Il y a huit mois, Ford annonçait fièrement ces avancées, mais aujourd’hui, la société semble avoir pris conscience, à ses dépens, que l’expérience et le bon sens des travailleurs chevronnés ne peuvent pas être remplacés par une multitude de caméras sophistiquées. Après avoir mis fin à sa division Model e fin avril, l’entreprise cumule les déconvenues.
Un retour aux anciennes pratiques chez Ford
D’après des sources mentionnées par Bloomberg, Ford a récemment été contraint de réembaucher plus de 300 inspecteurs qualité expérimentés en raison des résultats décevants de ses systèmes automatisés. Charles Poon, vice-président en charge de l’ingénierie matérielle des véhicules, a reconnu mal à l’aise que : « L’intelligence artificielle est un outil puissant, mais sa valeur dépend des données utilisées pour l’entraîner ». Ayant compris qu’un algorithme sans retour d’expérience est aussi utile qu’un panneau solaire dans un tunnel, la société a donc dû rappeler d’urgence les talents qu’elle avait laissés filer.

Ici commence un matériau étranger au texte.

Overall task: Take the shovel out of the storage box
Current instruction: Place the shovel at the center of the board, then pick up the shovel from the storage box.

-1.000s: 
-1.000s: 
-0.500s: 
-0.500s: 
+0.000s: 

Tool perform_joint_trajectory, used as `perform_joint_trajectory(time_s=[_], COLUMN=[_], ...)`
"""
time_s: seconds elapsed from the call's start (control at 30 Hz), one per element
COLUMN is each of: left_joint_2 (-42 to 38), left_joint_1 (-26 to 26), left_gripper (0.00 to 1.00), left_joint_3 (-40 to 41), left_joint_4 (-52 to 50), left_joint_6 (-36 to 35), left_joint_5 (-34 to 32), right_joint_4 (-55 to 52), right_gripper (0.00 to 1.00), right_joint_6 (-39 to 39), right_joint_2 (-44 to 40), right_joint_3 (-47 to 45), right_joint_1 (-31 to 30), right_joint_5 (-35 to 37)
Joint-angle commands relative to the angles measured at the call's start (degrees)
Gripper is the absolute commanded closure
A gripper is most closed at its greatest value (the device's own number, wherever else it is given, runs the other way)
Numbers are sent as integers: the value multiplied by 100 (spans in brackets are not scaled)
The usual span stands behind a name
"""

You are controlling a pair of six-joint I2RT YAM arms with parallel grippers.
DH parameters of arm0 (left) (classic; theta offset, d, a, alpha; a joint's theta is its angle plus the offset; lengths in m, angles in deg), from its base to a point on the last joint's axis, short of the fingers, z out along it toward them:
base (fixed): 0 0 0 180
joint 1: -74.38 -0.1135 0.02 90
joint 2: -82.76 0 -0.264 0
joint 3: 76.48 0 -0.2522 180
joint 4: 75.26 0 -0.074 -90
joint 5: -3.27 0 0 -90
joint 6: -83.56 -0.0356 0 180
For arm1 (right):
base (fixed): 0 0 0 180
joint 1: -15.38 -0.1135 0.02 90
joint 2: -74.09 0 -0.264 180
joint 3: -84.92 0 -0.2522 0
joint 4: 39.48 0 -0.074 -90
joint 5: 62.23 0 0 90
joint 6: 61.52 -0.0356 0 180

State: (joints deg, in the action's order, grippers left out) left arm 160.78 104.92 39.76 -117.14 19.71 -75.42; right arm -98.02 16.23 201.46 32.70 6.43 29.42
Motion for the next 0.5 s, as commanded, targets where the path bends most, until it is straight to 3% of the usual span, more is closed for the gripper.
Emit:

« Ces dernières années, nous avons clairement sous-estimé l’expérience de nos ingénieurs les plus aguerris, qui avaient pourtant traversé les défis de nombreux lancements de produits », a-t-il admis. Toutefois, on peut saluer sa capacité à reconnaître ses erreurs, même si ce constat pourrait être lié à des craintes concernant l’impact sur ses primes de fin d’année en cas de réparations sous garantie des véhicules défectueux. Aucune source externe ne confirme cette hypothèse, bien sûr.
Alors que l’entreprise admet ces échecs, Ford célébrera en même temps son retour en tête du JD Power Initial Quality Study, un indicateur clé de la qualité automobile aux États-Unis, une position qu’elle n’avait plus occupée depuis 2010.
Dans son communiqué de presse, Ford parvient à présenter son plan de redressement comme une initiative visionnaire. Ce que Charles Poon qualifie de retour en arrière dans les rangs des anciens, le service communication transforme en « renouvellement profond des talents ».
Pour obtenir cette distinction, Ford a dû non seulement se séparer de certains de ses cadres dirigeants, mais également recruter à nouveau ses 300 anciens employés, désormais désignés comme des « gardiens d’un savoir-faire acquis après des décennies de conception ». Une stratégie habile pour encadrer le retour en force de méthodes traditionnelles et de pratiques éprouvées.
Il est vrai que Ford Motor Company n’est pas particulièrement connue pour son approche tolérante envers l’IA. Son PDG, Jim Farley, avait récemment déclaré dans une interview que « l’intelligence artificielle pourrait laisser de côté un bon nombre de cols blancs ». La situation s’est révélée ironique, car Ford a dû rappeler ces anciens employés, qui mettent en pratique leurs compétences manuelles plutôt que de rester derrière un bureau. Ce rapatriement a sans doute coûté à Ford plus cher que prévu, en raison des dépenses liées à une transition mal anticipée, qui se révèle toujours plus coûteuse que les économies prévues sur la masse salariale.
- Ford a réembauché 300 inspecteurs qualité après des échecs liés à l’IA.
- L’entreprise reconnaît avoir sous-estimé l’importance de l’expérience humaine dans ses usines.
- Malgré ces défis, Ford se réjouit de son retour en première position au JD Power Initial Quality Study.